1. From the Edge to the Spotlight
When I first learned that I was selected for the Fortune "Most Powerful Women in Business" list, my first feeling was one of disbelief, and my second feeling was the weight of responsibility.
This recognition bears my name, but it belongs to the Binance team, to Binance's users, to Satoshi Nakamoto, and to every community member who has turned this industry from an idea into a global phenomenon.
If a native crypto industry entrepreneur had appeared on such a list a few years ago, it would have seemed unusual; but today, it's more like our industry has taken a step from the edge of finance and technology into the spotlight. This is not my "achievement"; I just saw the wave coming and bravely stood up on the surfboard, clumsily learning to ride the wave. But this recognition represents another step in the blockchain industry's long journey from a niche geeky player to a mainstream part of everyday life. The road ahead is still long, requiring us to work diligently every day, step by step, to build and refine—this is what we do.
I often refer to myself as the "Chief Customer Officer," and I really like this title. At Binance, every colleague who enters the management team first does front-line customer service for the first month, and they also rotate back every quarter—I do the same.

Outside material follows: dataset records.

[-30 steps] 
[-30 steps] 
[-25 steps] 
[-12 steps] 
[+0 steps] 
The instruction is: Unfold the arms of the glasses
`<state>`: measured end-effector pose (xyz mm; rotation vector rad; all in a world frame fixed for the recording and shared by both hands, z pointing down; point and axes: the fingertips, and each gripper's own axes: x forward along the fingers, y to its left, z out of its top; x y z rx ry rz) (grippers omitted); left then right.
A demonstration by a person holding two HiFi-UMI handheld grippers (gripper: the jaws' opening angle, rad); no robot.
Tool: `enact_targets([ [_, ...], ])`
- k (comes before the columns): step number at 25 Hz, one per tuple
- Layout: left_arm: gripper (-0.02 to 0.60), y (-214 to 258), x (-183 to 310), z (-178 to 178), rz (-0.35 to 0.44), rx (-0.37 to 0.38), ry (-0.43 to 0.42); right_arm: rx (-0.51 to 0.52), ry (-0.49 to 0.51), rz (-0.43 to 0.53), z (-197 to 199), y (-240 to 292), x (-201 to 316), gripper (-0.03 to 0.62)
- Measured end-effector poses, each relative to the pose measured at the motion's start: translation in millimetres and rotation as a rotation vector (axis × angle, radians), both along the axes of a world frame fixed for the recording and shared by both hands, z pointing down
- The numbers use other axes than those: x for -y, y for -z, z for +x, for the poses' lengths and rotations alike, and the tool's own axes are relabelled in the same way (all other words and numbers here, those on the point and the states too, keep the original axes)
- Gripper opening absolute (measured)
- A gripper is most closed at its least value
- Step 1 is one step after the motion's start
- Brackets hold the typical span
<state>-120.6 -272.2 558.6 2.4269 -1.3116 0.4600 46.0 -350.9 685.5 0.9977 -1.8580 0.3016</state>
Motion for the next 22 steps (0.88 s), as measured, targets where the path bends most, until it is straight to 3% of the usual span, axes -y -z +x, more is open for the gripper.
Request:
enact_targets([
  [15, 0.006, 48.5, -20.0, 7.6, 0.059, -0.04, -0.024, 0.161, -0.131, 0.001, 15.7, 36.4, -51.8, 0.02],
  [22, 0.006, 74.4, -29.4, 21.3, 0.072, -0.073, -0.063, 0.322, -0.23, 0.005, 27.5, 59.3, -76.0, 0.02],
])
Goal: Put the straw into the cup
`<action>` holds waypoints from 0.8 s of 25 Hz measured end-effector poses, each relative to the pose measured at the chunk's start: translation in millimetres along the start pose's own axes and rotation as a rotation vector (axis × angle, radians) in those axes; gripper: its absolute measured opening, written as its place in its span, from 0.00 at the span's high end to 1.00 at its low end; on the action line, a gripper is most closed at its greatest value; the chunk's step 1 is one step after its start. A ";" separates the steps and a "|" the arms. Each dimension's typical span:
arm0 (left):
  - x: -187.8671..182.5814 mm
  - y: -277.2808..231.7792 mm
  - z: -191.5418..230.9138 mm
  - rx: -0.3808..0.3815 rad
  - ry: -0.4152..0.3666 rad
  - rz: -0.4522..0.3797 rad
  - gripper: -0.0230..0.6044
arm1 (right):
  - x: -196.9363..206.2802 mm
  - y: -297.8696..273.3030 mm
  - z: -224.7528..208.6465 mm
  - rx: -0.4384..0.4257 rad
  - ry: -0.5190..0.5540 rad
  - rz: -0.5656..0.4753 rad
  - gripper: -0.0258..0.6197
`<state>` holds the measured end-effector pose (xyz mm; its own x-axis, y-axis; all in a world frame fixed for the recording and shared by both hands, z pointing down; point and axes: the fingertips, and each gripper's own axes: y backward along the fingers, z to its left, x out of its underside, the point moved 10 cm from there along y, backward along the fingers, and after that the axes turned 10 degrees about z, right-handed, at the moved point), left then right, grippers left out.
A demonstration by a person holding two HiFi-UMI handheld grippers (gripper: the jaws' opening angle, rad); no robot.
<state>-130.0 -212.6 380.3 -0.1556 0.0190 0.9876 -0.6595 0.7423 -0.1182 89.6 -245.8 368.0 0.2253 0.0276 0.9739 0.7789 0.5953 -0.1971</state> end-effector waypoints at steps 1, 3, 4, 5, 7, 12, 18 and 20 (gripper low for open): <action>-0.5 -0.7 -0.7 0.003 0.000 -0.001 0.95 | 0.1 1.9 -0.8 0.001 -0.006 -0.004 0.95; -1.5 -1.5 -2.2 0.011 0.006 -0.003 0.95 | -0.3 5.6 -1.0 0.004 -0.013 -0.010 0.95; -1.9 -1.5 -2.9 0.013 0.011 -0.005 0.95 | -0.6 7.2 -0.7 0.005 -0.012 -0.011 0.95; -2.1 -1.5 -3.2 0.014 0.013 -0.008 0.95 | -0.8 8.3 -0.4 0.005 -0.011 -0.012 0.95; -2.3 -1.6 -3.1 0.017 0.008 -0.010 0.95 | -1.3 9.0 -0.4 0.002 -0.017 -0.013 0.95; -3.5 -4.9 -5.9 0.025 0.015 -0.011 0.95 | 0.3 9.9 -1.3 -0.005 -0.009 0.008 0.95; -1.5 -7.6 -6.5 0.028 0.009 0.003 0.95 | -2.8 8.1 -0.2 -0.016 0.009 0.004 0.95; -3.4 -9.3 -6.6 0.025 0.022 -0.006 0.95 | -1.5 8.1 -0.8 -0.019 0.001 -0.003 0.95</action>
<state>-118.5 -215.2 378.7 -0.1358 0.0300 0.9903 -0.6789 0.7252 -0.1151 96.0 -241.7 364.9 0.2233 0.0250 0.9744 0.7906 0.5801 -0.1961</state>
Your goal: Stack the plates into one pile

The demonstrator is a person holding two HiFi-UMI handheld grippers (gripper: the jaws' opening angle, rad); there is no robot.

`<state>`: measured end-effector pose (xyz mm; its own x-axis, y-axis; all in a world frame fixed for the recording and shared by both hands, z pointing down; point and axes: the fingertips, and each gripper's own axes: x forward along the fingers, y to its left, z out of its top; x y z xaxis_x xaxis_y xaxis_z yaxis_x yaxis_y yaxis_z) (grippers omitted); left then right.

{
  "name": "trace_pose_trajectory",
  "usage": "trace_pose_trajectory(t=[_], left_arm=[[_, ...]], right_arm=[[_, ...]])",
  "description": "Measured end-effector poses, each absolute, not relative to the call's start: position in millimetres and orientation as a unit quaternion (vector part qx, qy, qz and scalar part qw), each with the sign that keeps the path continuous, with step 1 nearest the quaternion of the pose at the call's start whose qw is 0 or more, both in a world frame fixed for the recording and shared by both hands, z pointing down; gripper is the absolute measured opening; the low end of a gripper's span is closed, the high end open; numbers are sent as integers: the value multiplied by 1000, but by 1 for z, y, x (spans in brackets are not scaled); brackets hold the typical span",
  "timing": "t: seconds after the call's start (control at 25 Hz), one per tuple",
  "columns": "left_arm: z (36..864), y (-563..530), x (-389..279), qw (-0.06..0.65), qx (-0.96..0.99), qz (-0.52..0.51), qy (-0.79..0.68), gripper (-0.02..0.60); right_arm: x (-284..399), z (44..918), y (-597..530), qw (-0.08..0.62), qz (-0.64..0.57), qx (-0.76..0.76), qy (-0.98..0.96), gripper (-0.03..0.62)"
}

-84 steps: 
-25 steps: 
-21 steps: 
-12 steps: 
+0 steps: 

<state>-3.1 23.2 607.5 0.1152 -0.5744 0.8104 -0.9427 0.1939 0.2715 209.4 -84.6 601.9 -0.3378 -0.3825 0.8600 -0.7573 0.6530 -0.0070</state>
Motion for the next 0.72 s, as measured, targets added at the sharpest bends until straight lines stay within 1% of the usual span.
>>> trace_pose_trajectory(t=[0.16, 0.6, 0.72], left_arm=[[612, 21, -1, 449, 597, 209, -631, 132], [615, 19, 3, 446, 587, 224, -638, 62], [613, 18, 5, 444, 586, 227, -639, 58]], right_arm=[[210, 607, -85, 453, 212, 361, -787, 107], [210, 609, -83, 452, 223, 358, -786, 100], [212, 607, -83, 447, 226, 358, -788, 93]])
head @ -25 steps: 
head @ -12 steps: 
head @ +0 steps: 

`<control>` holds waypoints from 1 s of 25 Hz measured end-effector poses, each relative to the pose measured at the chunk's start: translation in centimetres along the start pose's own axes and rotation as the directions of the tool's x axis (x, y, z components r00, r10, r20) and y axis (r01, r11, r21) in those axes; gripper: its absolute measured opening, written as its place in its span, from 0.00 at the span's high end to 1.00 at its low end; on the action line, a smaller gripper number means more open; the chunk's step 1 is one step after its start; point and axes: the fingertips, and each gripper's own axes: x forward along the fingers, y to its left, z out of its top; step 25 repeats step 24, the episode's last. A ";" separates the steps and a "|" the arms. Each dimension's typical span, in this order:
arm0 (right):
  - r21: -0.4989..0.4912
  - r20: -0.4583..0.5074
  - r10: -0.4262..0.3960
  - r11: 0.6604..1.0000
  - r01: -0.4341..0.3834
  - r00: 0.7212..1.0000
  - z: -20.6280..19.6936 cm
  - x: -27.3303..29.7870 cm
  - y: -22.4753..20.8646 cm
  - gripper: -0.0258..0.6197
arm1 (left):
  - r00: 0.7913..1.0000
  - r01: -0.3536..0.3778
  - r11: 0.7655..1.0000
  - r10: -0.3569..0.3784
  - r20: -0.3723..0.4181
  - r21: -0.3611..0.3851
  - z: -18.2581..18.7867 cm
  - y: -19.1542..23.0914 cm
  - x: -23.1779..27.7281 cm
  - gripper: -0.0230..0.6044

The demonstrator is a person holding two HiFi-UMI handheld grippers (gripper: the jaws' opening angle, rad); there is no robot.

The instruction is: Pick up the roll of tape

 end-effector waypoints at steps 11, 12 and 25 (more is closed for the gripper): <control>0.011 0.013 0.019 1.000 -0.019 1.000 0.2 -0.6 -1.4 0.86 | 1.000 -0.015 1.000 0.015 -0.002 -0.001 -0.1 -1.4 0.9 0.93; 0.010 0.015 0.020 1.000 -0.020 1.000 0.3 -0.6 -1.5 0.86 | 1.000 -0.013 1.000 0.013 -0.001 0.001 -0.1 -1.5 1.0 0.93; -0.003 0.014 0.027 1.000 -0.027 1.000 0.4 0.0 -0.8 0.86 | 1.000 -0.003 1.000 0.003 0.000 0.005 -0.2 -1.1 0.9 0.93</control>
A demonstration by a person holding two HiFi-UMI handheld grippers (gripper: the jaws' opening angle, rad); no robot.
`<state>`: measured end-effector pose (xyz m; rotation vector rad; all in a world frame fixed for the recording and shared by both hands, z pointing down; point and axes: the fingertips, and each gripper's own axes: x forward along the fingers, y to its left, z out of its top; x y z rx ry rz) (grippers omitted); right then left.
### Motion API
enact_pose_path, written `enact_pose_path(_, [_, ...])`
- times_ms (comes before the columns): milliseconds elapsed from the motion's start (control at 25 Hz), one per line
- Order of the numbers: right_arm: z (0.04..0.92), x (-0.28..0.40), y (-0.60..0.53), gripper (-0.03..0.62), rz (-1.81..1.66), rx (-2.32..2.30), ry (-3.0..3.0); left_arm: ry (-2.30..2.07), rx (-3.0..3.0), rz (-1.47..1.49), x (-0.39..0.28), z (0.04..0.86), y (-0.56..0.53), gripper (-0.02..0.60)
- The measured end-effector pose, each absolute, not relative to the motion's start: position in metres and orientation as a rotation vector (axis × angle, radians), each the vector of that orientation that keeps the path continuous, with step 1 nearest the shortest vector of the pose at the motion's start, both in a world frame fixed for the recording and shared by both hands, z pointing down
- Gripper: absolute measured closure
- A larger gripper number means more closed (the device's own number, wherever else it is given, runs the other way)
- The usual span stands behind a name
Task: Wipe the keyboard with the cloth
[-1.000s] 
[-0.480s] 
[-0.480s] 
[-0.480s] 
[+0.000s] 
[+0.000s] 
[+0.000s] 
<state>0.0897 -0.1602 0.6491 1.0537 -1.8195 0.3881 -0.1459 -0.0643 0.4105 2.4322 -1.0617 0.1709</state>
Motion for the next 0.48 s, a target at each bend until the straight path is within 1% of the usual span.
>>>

The logic is simple: what you can't see sitting in the office, users are watching for you every day.
Last year in Dubai, a young man from Kenya stopped me as the event was ending. Every month, he uses Binance to send his salary back home to his mother. He didn't ask about blockchain architecture or tokenomics. All he wanted was for me to know how much faster his mother is receiving the money now and how much less money is disappearing along the way. He doesn't need to be "educated" about what cryptocurrency is; he needs a product that works.
He is not an isolated case. In the past five years, over 34 million people have made remittances through Binance Pay, with a total volume exceeding $87 billion. Calculated at the World Bank's global average remittance fee of 6.36%, we have saved users over $5 billion—an amount that did not disappear into intermediaries' hands but returned to family dinner tables, children's tuition fees, and seed funding for small businesses.
2. That Door, We Need to Break It Down
I was born in a small village in Sichuan, a place that is hard to find on the map. When I was young, we would occasionally have power outages, and I needed to use a kerosene lamp to do my homework. Girls in the village who were under 16 would take someone else's ID card and go work in factories.
When I was 9 years old, my father passed away. My uncle said to my mother, "With so much money spent on the education of a girl, it would be better to save the money for your son's marriage." But my mother was exceptionally strong. She worked as a substitute teacher and farmed the land, single-handedly supporting our family and sending me to a normal university.